WHAT NEEDS TO BE DONE: For each line below that holds "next", return the line as it stands.
MATERIAL FOR THIS EXERCISE: Begin
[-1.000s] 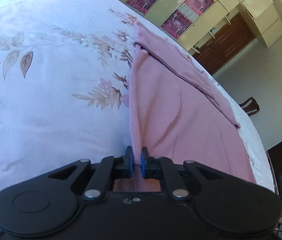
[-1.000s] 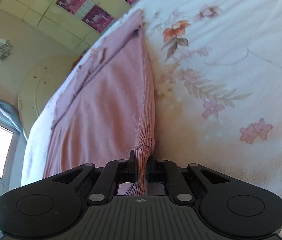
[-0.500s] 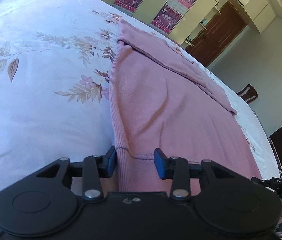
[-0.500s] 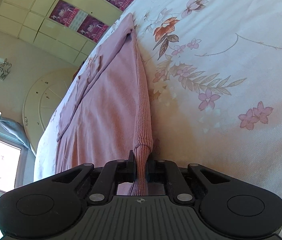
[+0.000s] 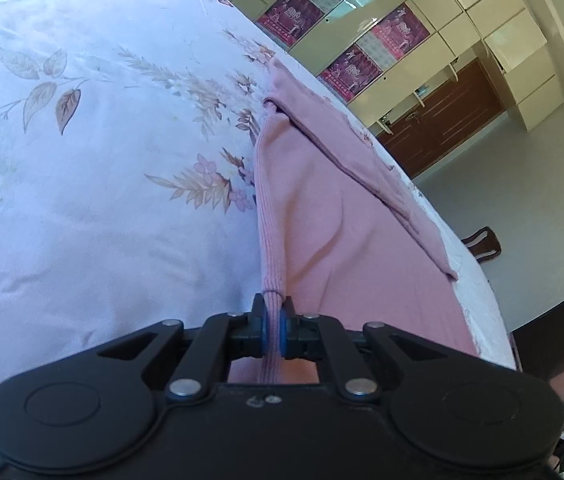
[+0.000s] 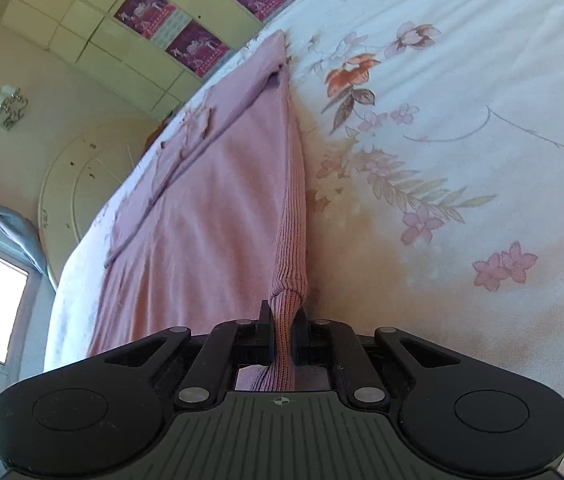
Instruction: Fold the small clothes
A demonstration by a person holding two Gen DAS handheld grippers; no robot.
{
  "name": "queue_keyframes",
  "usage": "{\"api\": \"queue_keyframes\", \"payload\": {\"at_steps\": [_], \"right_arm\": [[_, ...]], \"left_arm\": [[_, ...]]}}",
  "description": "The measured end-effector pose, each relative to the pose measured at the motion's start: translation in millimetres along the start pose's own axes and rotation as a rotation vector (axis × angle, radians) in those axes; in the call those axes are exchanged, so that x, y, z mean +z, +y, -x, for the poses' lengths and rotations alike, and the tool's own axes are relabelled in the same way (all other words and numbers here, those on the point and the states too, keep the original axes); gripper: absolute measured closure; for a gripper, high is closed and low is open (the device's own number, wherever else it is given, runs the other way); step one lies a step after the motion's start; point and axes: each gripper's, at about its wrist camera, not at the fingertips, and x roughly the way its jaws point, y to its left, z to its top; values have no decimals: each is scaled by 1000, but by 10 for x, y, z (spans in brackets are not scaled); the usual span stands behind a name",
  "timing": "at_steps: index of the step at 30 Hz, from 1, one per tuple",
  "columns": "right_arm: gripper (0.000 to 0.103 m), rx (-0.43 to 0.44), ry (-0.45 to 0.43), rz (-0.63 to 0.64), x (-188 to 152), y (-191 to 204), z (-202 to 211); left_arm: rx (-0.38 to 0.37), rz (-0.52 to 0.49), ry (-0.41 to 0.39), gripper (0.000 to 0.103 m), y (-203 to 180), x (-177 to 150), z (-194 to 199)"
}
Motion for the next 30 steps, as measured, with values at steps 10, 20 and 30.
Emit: {"api": "queue_keyframes", "payload": {"at_steps": [10, 20, 30], "right_arm": [[97, 78, -118, 24, 583, 512, 38], [97, 80, -199, 151, 1831, 1107, -646], [97, 68, -108, 101, 2708, 846, -1853]], "left_arm": [[-144, 109, -137, 99, -333, 716, -181], [-105, 12, -170, 99, -897, 1887, -1036], [23, -26, -83, 98, -869, 2508, -2200]]}}
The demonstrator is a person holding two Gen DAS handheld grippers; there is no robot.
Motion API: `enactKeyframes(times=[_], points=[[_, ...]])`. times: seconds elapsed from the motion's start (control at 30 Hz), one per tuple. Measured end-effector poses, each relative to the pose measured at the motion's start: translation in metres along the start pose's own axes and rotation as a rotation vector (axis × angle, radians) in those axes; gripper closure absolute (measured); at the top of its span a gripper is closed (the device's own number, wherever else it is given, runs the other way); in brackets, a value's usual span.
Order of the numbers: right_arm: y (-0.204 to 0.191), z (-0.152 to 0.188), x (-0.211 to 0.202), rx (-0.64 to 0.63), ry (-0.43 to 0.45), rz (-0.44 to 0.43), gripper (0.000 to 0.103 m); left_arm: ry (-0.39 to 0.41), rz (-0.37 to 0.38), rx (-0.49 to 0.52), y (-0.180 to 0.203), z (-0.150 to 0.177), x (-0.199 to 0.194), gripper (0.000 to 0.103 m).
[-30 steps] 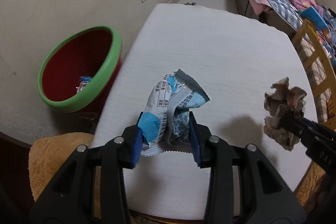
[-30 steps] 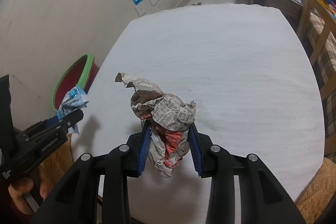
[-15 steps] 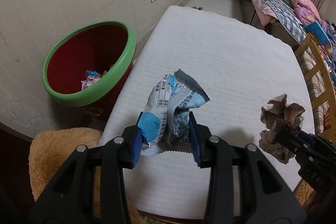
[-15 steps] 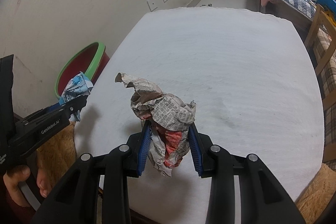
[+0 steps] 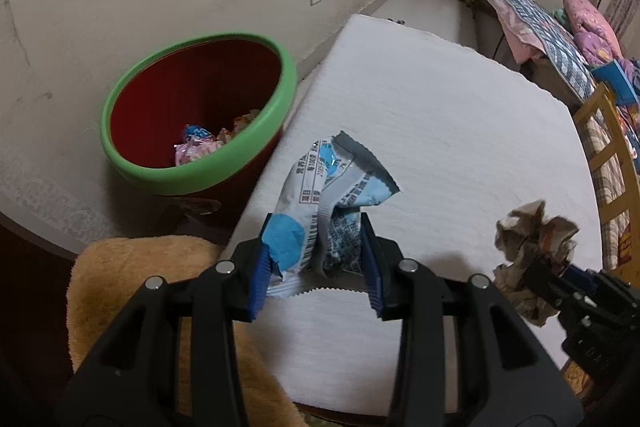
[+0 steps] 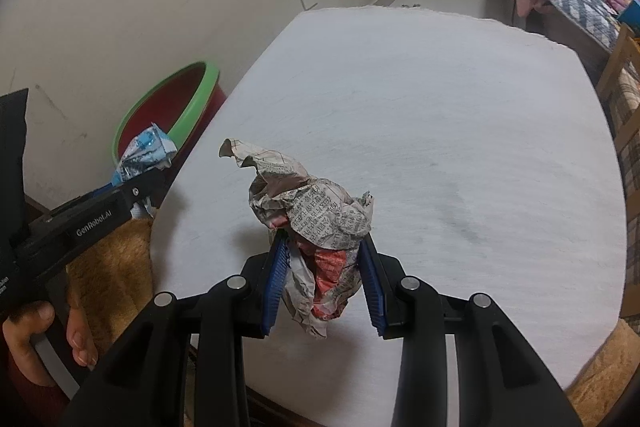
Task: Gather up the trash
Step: 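Carry the foil bag and newspaper ball toward the bucket with both grippers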
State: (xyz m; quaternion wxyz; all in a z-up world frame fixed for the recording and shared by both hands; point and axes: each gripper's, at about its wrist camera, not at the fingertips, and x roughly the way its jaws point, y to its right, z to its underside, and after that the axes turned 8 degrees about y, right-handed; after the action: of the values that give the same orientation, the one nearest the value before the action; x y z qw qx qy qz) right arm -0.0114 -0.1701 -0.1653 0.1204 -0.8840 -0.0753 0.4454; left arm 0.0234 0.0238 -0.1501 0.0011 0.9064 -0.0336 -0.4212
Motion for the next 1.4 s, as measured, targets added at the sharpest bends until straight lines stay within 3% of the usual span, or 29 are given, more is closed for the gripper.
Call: enactKeyframes(times=[0.43,1.0,1.4], points=[[-0.029,-0.002,0.024,-0.089,-0.066,-0.068,0.068,-0.002,-0.057,-0.048,-0.03,0.001,-0.006,0.065],[-0.027,-0.002,0.008,-0.086,0.002,-0.067,0.068,0.025,-0.061,0.007,-0.021,-0.005,-0.01,0.065],[-0.035,-0.027,-0.002,-0.096,0.067,-0.074,0.068,0.099,-0.138,-0.014,-0.045,-0.03,-0.022,0.065]])
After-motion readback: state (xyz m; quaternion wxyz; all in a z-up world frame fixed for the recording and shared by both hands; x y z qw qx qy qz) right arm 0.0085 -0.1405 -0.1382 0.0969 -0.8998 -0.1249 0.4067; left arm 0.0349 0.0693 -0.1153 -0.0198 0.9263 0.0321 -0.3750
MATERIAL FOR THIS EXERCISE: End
RESPONSE TO THIS EXERCISE:
Motion for the next 30 steps, as measured, with values at steps 10, 20 and 30.
Motion for the next 1.4 s, as measured, targets added at the sharpest bends until straight lines stay within 3% of the usual span, or 29 are given, more is closed for the gripper.

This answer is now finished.